Work to be completed ::
Reproduce each line below without any alteration.

■ ■ ■ ■ ■

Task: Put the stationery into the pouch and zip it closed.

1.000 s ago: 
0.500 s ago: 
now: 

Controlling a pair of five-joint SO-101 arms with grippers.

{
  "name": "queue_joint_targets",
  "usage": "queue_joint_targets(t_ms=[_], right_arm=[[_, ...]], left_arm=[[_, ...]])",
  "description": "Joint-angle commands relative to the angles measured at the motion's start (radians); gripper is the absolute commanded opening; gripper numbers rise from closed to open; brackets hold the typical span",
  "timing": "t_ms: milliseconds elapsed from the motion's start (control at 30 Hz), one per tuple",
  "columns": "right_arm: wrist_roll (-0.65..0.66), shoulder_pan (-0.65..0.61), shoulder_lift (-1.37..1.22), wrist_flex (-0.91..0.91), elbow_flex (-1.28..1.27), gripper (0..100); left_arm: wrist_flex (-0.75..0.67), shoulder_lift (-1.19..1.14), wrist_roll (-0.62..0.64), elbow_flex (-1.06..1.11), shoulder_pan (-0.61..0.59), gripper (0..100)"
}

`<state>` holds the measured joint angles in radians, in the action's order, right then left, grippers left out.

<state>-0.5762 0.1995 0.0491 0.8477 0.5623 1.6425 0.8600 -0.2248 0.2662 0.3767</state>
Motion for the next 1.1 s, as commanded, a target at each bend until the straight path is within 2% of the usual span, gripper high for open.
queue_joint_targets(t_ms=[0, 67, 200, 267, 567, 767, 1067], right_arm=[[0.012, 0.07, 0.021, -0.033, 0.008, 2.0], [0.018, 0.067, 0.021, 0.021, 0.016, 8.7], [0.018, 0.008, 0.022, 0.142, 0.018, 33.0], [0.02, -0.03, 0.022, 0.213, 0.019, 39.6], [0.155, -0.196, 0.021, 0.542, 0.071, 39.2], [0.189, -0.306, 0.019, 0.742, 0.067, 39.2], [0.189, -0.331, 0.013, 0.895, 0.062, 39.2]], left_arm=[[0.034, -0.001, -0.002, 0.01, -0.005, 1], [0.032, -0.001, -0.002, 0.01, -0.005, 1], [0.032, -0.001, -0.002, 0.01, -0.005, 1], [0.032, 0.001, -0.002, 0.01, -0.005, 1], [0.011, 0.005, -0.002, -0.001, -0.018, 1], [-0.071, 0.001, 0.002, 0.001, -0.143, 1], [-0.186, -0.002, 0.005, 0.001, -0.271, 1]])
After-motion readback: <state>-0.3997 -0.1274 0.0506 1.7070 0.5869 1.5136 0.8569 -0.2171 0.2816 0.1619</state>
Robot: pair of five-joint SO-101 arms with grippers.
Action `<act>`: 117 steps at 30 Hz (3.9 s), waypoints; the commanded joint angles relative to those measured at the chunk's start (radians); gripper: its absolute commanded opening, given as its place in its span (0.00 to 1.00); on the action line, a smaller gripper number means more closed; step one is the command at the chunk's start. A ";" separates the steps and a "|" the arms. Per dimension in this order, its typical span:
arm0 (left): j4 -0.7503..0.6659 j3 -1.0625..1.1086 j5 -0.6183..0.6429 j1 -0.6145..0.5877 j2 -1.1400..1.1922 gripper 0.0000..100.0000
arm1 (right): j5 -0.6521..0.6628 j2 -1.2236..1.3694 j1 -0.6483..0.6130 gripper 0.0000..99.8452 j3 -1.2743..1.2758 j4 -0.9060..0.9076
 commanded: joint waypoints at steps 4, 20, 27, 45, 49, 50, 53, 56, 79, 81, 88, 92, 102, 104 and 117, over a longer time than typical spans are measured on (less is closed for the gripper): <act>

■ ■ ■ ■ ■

Response to this task ::
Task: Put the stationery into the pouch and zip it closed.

1.000 s ago: 
0.500 s ago: 
now: 

Controlling a pair of five-joint SO-101 arms with grippers.

{
  "name": "queue_joint_targets",
  "usage": "queue_joint_targets(t_ms=[_], right_arm=[[_, ...]], left_arm=[[_, ...]])",
  "description": "Joint-angle commands relative to the angles measured at the motion's start (radians); gripper is the absolute commanded opening; gripper numbers rise from closed to open; brackets hold the typical span",
  "timing": "t_ms: milliseconds elapsed from the motion's start (control at 30 Hz), one per tuple",
  "columns": "right_arm: wrist_roll (-0.65..0.66), shoulder_pan (-0.65..0.61), shoulder_lift (-1.37..1.22), wrist_flex (-0.91..0.91), elbow_flex (-1.28..1.27), gripper (0..100); left_arm: wrist_flex (-0.75..0.67), shoulder_lift (-1.19..1.14), wrist_roll (-0.62..0.64), elbow_flex (-1.06..1.11), shoulder_pan (-0.61..0.59), gripper (0..100)"
}

`<state>` holds the measured joint angles in radians, in the action's order, right then left, grippers left out.

<state>-0.5762 0.1995 0.0491 0.8477 0.5623 1.6425 0.8600 -0.2248 0.2662 0.3767</state>
Motion for the next 1.1 s, as commanded, a target at each bend until the straight path is within 2% of the usual span, gripper high for open.
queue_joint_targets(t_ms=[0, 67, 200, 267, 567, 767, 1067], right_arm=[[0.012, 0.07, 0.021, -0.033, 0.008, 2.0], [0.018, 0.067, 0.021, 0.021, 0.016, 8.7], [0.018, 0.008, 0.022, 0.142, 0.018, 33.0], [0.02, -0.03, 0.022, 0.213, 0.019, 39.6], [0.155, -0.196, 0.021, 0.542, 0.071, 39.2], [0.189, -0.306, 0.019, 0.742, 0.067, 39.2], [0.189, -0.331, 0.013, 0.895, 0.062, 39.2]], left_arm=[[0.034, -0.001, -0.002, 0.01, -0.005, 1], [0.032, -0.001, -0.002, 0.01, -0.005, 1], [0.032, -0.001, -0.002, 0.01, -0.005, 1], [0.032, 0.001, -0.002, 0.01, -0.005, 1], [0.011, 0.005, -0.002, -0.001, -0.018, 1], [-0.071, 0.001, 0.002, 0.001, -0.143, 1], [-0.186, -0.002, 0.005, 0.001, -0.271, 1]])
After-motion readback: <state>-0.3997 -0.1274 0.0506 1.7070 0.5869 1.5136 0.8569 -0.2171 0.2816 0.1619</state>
Robot: pair of five-joint SO-101 arms with grippers.
Action `<act>`: 117 steps at 30 Hz (3.9 s), waypoints; the commanded joint angles relative to those measured at the chunk's start (radians); gripper: its absolute commanded opening, given as its place in its span (0.00 to 1.00); on the action line, a smaller gripper number means more closed; step one is the command at the chunk's start. A ";" separates the steps and a "|" the arms. Per dimension in this order, its typical span:
arm0 (left): j4 -0.7503..0.6659 j3 -1.0625..1.1086 j5 -0.6183..0.6429 j1 -0.6145..0.5877 j2 -1.1400..1.1922 gripper 0.0000..100.0000
arm1 (right): j5 -0.6521..0.6628 j2 -1.2236..1.3694 j1 -0.6483..0.6130 gripper 0.0000..99.8452 j3 -1.2743..1.2758 j4 -0.9060..0.9076
 commanded: joint waypoints at steps 4, 20, 27, 45, 49, 50, 53, 56, 79, 81, 88, 92, 102, 104 and 117, over a longer time than typical spans are measured on (less is closed for the gripper): <act>

This exercise has now been completed.